Alternativas para inclusão social dos portadores de necessidades especiais

Enviada em 19/02/2018

No antigo Império Romano, o Imperador Cláudio, por ser surdo e manco, sofria, em demasia, opressão e dúvidas quanto ao seu poder para governar. Nesse viés, a sociedade hodierna nutri, ainda, os pensamentos romanos que, por apresentar necessidades especiais, o indivíduo é excluído socialmente- ditando sequelas psicossociais a serem combatidas.

É indubitável que pessoas deficientes são questionadas quanto a sua capacidade intelectual. A solidificação de um ideário em que esses indivíduos são incapazes de realizar trabalhos condiz com a ideia durkheimiana de que os fatos sociais são valores que transcendem ao ser. Desta maneira, pela baixa valorização de seu trabalho, os portadores de necessidades especiais distanciam-se das universidades e mercado de trabalho para não sofrerem preconceito. Portanto, para a inclusão e aceitação se tornar possível, urge a necessidade de fragmentar as ideias preconceituosas.

Sob outro ângulo, há falhas no oferecimento de suportes para deficientes que os excluem socialmente. Fatores como a falta de  oferecimento de professores especiais e cuidadores para suprir toda a demanda de necessitados; bem como inexistência de estruturas suficientes para fornecer sua locomoção, como rampas de acesso, corrimãos ou banheiros e bebedouros especiais. Sendo assim, para incluí-los no meio social,é necessário que tais aspectos sejam corrigidos.

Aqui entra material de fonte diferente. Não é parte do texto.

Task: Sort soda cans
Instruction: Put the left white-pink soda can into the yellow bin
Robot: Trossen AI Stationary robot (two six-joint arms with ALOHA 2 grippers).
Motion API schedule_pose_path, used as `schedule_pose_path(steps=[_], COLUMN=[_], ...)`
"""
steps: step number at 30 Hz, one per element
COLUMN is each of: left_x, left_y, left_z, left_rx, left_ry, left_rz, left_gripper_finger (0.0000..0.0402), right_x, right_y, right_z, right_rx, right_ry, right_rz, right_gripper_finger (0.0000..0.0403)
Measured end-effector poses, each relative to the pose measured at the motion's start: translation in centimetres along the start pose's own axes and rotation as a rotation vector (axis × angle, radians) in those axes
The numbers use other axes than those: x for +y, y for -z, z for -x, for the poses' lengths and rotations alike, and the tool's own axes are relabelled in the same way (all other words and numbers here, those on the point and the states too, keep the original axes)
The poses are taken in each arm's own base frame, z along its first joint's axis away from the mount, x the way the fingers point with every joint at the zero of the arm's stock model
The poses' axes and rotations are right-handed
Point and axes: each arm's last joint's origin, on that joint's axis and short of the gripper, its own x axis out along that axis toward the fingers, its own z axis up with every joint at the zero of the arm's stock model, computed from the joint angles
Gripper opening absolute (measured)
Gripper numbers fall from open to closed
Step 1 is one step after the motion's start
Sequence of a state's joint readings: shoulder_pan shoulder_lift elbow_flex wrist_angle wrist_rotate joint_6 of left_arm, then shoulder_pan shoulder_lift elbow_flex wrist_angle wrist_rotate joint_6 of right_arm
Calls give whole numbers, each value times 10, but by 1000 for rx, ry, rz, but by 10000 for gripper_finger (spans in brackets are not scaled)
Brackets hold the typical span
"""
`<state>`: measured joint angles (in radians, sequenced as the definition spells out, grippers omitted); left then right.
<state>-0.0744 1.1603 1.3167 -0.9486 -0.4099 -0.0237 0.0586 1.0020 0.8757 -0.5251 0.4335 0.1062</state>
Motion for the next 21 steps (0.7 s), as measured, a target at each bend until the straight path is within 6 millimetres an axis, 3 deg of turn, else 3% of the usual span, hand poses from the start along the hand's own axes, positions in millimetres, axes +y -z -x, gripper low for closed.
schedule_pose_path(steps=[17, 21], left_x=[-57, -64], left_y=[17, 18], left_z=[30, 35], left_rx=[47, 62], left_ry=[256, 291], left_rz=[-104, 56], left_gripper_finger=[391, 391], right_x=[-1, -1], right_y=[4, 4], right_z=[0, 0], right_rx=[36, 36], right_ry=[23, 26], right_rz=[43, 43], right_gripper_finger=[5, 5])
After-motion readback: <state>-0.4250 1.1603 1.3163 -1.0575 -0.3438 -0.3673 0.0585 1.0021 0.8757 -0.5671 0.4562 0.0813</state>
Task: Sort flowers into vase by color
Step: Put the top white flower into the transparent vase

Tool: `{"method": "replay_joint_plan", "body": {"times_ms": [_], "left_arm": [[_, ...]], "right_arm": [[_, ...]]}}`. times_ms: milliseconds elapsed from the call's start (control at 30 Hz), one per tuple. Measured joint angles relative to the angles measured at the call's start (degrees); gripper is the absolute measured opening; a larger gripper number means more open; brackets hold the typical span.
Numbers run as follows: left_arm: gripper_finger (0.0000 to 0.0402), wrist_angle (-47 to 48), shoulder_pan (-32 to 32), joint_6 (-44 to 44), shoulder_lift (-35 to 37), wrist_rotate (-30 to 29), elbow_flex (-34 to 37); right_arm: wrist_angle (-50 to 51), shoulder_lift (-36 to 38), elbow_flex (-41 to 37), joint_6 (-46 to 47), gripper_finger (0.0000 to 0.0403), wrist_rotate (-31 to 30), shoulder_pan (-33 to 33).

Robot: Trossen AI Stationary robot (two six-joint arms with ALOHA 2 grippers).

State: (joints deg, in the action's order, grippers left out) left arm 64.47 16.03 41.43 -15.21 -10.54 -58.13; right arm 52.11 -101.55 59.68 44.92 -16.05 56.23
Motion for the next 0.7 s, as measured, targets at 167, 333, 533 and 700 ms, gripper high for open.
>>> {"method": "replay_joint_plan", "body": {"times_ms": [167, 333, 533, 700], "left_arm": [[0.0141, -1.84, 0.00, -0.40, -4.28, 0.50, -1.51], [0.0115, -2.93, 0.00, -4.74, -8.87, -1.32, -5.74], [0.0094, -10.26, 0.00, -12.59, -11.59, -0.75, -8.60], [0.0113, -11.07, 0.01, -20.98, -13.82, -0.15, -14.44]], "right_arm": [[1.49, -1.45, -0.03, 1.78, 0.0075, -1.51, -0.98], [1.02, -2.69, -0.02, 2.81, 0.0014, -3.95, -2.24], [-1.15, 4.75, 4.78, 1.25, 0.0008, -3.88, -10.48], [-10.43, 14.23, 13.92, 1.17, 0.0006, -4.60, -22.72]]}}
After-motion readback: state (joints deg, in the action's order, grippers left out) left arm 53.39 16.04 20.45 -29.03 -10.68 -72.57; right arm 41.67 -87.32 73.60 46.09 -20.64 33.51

Destarte, para melhorar a inclusão social de portadores de necessidade física, é primordial a atuação do Estado. Logo, medidas como o oferecimento de estruturas para a locomoção, como também da edução especial, devem ser realizadas pelo Governo Estadual, por meio de  liberação de verba e projetos sociais. Ademais, é mister que haja a liquefação de pensamentos preconceituosos que podem ser realizados por ONGs em conjunto com mídias influentes, realizando campanhas publicitárias mostrando deficientes que obtiveram sucesso como Stephen Hawking e Beethoven.